** GIVEN DATA follows **

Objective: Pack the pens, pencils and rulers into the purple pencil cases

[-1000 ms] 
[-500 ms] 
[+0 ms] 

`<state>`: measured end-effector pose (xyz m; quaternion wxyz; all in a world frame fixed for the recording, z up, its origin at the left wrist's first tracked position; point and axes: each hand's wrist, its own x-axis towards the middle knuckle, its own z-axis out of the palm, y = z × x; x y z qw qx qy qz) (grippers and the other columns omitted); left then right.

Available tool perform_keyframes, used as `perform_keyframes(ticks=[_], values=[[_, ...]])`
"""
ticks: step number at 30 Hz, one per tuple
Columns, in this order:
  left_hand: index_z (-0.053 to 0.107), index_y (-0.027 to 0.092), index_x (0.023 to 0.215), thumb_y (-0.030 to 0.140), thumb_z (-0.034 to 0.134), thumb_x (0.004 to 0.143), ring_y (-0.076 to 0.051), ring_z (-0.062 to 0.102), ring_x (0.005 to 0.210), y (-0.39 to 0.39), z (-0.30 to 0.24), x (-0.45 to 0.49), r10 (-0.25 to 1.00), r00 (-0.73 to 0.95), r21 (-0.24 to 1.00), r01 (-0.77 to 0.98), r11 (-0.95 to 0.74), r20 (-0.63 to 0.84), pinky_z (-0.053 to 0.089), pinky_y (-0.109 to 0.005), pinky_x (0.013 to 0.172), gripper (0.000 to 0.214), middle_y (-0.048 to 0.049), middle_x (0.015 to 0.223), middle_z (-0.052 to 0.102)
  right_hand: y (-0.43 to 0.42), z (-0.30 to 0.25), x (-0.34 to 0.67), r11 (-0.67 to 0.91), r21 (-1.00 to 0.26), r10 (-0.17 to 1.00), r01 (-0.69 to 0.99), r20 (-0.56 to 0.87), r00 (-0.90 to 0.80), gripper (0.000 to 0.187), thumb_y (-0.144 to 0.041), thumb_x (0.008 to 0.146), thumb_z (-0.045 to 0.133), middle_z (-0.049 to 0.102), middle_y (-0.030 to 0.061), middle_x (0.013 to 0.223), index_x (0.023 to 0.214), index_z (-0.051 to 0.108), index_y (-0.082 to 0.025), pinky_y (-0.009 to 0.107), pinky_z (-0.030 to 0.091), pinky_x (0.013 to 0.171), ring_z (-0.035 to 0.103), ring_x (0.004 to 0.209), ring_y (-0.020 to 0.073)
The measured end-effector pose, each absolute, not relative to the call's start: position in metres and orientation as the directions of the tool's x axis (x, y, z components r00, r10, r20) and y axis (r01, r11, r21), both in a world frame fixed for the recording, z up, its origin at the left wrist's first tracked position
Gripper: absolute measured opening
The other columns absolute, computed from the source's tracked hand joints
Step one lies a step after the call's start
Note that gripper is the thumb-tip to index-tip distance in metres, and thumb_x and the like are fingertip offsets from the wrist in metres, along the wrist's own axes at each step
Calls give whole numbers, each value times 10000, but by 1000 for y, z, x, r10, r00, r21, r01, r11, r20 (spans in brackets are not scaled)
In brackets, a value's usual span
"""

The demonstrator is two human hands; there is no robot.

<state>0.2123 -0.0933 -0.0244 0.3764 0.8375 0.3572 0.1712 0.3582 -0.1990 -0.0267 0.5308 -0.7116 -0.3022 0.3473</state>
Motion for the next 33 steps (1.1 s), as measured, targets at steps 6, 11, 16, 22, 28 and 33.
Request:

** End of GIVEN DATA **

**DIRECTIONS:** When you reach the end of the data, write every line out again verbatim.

**SOLVED PROBLEM:**
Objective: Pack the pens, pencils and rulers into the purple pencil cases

[-1000 ms] 
[-500 ms] 
[+0 ms] 

`<state>`: measured end-effector pose (xyz m; quaternion wxyz; all in a world frame fixed for the recording, z up, its origin at the left wrist's first tracked position; point and axes: each hand's wrist, its own x-axis towards the middle knuckle, its own z-axis out of the palm, y = z × x; x y z qw qx qy qz) (grippers and the other columns omitted); left then right.

Available tool perform_keyframes, used as `perform_keyframes(ticks=[_], values=[[_, ...]])`
"""
ticks: step number at 30 Hz, one per tuple
Columns, in this order:
  left_hand: index_z (-0.053 to 0.107), index_y (-0.027 to 0.092), index_x (0.023 to 0.215), thumb_y (-0.030 to 0.140), thumb_z (-0.034 to 0.134), thumb_x (0.004 to 0.143), ring_y (-0.076 to 0.051), ring_z (-0.062 to 0.102), ring_x (0.005 to 0.210), y (-0.39 to 0.39), z (-0.30 to 0.24), x (-0.45 to 0.49), r10 (-0.25 to 1.00), r00 (-0.73 to 0.95), r21 (-0.24 to 1.00), r01 (-0.77 to 0.98), r11 (-0.95 to 0.74), r20 (-0.63 to 0.84), pinky_z (-0.053 to 0.089), pinky_y (-0.109 to 0.005), pinky_x (0.013 to 0.172), gripper (0.000 to 0.214), middle_y (-0.048 to 0.049), middle_x (0.015 to 0.223), middle_z (-0.052 to 0.102)
  right_hand: y (-0.43 to 0.42), z (-0.30 to 0.25), x (-0.34 to 0.67), r11 (-0.67 to 0.91), r21 (-1.00 to 0.26), r10 (-0.17 to 1.00), r01 (-0.69 to 0.99), r20 (-0.56 to 0.87), r00 (-0.90 to 0.80), gripper (0.000 to 0.187), thumb_y (-0.144 to 0.041), thumb_x (0.008 to 0.146), thumb_z (-0.045 to 0.133), middle_z (-0.049 to 0.102), middle_y (-0.030 to 0.061), middle_x (0.013 to 0.223), index_x (0.023 to 0.214), index_z (-0.051 to 0.108), index_y (-0.082 to 0.025), pinky_y (-0.009 to 0.107), pinky_z (-0.030 to 0.091), pinky_x (0.013 to 0.171), ring_z (-0.035 to 0.103), ring_x (0.004 to 0.209), ring_y (-0.020 to 0.073)
The measured end-effector pose, each absolute, not relative to the call's start: position in metres and orientation as the directions of the tool's x axis (x, y, z components r00, r10, r20) and y axis (r01, r11, r21), both in a world frame fixed for the recording, z up, its origin at the left wrist's first tracked position
Gripper: absolute measured opening
The other columns absolute, computed from the source's tracked hand joints
Step one lies a step after the call's start
Note that gripper is the thumb-tip to index-tip distance in metres, and thumb_x and the like are fingertip offsets from the wrist in metres, along the wrist's own axes at each step
Calls give whole numbers, each value times 10000, but by 1000 for y, z, x, r10, r00, r21, r01, r11, r20 (spans in brackets are not scaled)
In brackets, a value's usual span
"""

The demonstrator is two human hands; there is no robot.

<state>0.2123 -0.0933 -0.0244 0.3764 0.8375 0.3572 0.1712 0.3582 -0.1990 -0.0267 0.5308 -0.7116 -0.3022 0.3473</state>
Motion for the next 33 steps (1.1 s), as measured, targets at steps 6, 11, 16, 22, 28 and 33.
Request:

With this, the output is complete.